America narrowly missed being a deadbeat--this time

The last time the world faced a financial tsunami in 2008, smart money looked for safe harbor and that was to buy U.S. treasury bills. Even though it was the American financial market running amuck that led to the financial collapse, everybody remained convinced that the dollar as the safest place to be. So much money piled into the U.S. that, for a while, the dollar actually rose in strength relative to other currencies.

After the latest fiasco from Washington, will the rest of the world continue to have faith and confidence in the value of the dollar? After watching Congress played politics and care not a whit about upholding the honor of United States, can the world assume that America is not about to become a deadbeat to beat all deadbeat nations in history?

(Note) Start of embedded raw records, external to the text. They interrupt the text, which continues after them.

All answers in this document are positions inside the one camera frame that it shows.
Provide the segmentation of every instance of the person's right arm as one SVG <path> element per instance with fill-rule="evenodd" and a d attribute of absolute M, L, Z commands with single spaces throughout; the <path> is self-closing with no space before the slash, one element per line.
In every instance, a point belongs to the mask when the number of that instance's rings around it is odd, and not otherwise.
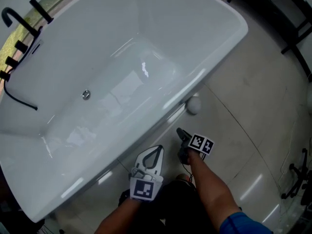
<path fill-rule="evenodd" d="M 200 200 L 213 226 L 219 231 L 228 216 L 241 210 L 235 203 L 228 186 L 209 169 L 199 153 L 189 150 L 188 154 Z"/>

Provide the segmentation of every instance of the round gray object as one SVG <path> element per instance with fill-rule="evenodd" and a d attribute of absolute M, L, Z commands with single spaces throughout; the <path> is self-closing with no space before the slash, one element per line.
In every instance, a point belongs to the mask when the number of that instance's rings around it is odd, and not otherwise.
<path fill-rule="evenodd" d="M 187 110 L 192 115 L 197 115 L 201 109 L 200 98 L 193 96 L 191 97 L 186 104 Z"/>

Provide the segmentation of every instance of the faucet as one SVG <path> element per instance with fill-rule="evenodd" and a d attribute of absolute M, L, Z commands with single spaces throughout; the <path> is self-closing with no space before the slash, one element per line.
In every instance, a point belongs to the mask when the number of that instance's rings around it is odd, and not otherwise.
<path fill-rule="evenodd" d="M 10 27 L 12 20 L 9 18 L 9 15 L 13 16 L 21 25 L 23 25 L 34 38 L 37 38 L 40 34 L 39 31 L 31 27 L 15 10 L 6 7 L 2 10 L 1 17 L 7 27 Z"/>

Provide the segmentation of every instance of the blue sleeve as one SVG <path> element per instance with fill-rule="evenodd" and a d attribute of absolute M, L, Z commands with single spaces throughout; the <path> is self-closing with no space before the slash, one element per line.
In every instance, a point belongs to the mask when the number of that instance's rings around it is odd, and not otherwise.
<path fill-rule="evenodd" d="M 234 213 L 224 220 L 220 234 L 271 234 L 264 225 L 253 221 L 244 213 Z"/>

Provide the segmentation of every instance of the forearm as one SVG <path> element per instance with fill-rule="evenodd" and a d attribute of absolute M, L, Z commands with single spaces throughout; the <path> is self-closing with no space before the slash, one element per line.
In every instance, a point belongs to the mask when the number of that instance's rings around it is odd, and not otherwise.
<path fill-rule="evenodd" d="M 116 210 L 105 218 L 95 234 L 119 234 L 126 233 L 133 222 L 141 202 L 133 199 L 126 199 Z"/>
<path fill-rule="evenodd" d="M 228 186 L 209 169 L 199 154 L 189 151 L 189 163 L 196 188 L 212 224 L 219 230 L 222 222 L 231 214 L 239 212 Z"/>

Even if the US Treasury honors its obligations this time after undergoing the tortuous exercise between House, Senate and the White House, can any investor feel assured that there would be a certain outcome the next time? Who is to say that some fringe group won’t successfully hijack the government and decide to renege on the government obligations?

China holds more US federal debt than any other foreign country. What has China done about this situation other than wringing the collective hands in Beijing? Actually, quite a lot.

On the one hand, even at the outset of the financial crisis, Beijing asked Washington to keep the value of the dollar from sliding. Members of the Obama administration serially assured China that the US will uphold the integrity of the dollar, maintaining as deadpan a demeanor as possible all the while knowing that printing more money is inevitable.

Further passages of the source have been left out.